▶ EXERCISE BRIEF:
In the listing below, which lines contain the string "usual"? Copy them all.

▶ DATASET EXTRACT:
○ ○ ○

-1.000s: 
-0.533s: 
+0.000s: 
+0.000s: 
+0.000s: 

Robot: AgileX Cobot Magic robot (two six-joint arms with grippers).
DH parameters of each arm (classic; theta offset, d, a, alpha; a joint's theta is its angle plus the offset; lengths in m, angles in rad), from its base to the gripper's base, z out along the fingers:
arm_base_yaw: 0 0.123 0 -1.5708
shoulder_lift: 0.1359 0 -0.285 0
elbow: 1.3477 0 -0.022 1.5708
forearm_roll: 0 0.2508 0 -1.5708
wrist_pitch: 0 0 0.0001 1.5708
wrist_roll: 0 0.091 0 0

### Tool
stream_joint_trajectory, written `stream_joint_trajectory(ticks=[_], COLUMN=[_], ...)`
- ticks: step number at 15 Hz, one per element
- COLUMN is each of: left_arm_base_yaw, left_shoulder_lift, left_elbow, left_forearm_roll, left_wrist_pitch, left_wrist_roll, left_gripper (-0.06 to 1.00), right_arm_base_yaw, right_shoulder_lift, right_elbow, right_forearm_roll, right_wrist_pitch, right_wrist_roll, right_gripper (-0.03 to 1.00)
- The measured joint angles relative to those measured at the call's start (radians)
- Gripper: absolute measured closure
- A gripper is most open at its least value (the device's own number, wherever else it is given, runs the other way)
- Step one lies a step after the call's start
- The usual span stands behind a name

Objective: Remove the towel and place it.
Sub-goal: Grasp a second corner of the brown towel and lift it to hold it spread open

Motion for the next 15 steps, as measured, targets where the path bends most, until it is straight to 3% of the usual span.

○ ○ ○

▶ YOUR SOLUTION:
- The usual span stands behind a name
Motion for the next 15 steps, as measured, targets where the path bends most, until it is straight to 3% of the usual span.

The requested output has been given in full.